[WHAT YOU WILL DO]:
Go through the listing that follows and write it out exactly. Drop the pictures.

[MATERIAL PROVIDED]:
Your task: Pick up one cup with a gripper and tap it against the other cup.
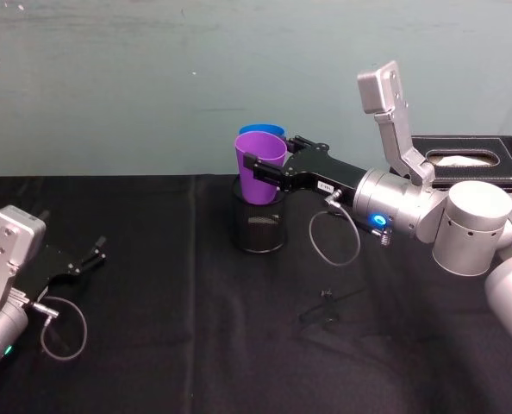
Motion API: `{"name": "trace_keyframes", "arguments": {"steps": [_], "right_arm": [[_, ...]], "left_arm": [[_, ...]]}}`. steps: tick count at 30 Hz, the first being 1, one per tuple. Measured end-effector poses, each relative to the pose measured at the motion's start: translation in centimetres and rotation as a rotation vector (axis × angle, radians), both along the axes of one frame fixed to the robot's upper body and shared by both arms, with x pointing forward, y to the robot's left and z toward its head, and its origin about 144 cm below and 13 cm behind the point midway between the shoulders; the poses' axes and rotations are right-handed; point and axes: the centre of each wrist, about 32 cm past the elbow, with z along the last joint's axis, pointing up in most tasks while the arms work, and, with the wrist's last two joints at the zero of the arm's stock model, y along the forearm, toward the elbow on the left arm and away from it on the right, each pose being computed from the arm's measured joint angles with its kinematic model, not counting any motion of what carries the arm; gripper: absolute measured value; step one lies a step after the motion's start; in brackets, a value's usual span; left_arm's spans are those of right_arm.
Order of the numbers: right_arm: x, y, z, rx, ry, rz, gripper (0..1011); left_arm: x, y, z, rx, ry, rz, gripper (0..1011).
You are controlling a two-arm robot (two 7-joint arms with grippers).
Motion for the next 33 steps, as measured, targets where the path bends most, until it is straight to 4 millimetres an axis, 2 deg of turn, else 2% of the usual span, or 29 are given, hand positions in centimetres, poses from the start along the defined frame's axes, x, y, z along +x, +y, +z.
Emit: {"name": "trace_keyframes", "arguments": {"steps": [33], "right_arm": [[0.35,-0.46,0.10,0.010,0.009,-0.016,726]], "left_arm": [[0.00,0.00,0.00,0.000,0.000,0.000,1000]]}}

[ANSWER TO THIS EXERCISE]:
Your task: Pick up one cup with a gripper and tap it against the other cup.
Motion API: `{"name": "trace_keyframes", "arguments": {"steps": [_], "right_arm": [[_, ...]], "left_arm": [[_, ...]]}}`. steps: tick count at 30 Hz, the first being 1, one per tuple. Measured end-effector poses, each relative to the pose measured at the motion's start: translation in centimetres and rotation as a rotation vector (axis × angle, radians), both along the axes of one frame fixed to the robot's upper body and shared by both arms, with x pointing forward, y to the robot's left and z toward its head, and its origin about 144 cm below and 13 cm behind the point midway between the shoulders; the poses' axes and rotations are right-handed; point and axes: the centre of each wrist, about 32 cm past the elbow, with z along the last joint's axis, pointing up in most tasks while the arms work, and, with the wrist's last two joints at the zero of the arm's stock model, y along the forearm, toward the elbow on the left arm and away from it on the right, each pose being computed from the arm's measured joint angles with its kinematic model, not counting any motion of what carries the arm; gripper: absolute measured value; step one lies a step after the motion's start; in brackets, a value's usual span; left_arm's spans are those of right_arm.
Order of the numbers: right_arm: x, y, z, rx, ry, rz, gripper (0..1011); left_arm: x, y, z, rx, ry, rz, gripper (0..1011).
You are controlling a two-arm robot (two 7-joint arms with grippers).
Motion for the next 33 steps, as measured, targets where the path bends most, until it is straight to 4 millimetres an axis, 2 deg of turn, else 2% of the usual span, or 29 are given, hand positions in centimetres, poses from the start along the defined frame's axes, x, y, z along +x, +y, +z.
Emit: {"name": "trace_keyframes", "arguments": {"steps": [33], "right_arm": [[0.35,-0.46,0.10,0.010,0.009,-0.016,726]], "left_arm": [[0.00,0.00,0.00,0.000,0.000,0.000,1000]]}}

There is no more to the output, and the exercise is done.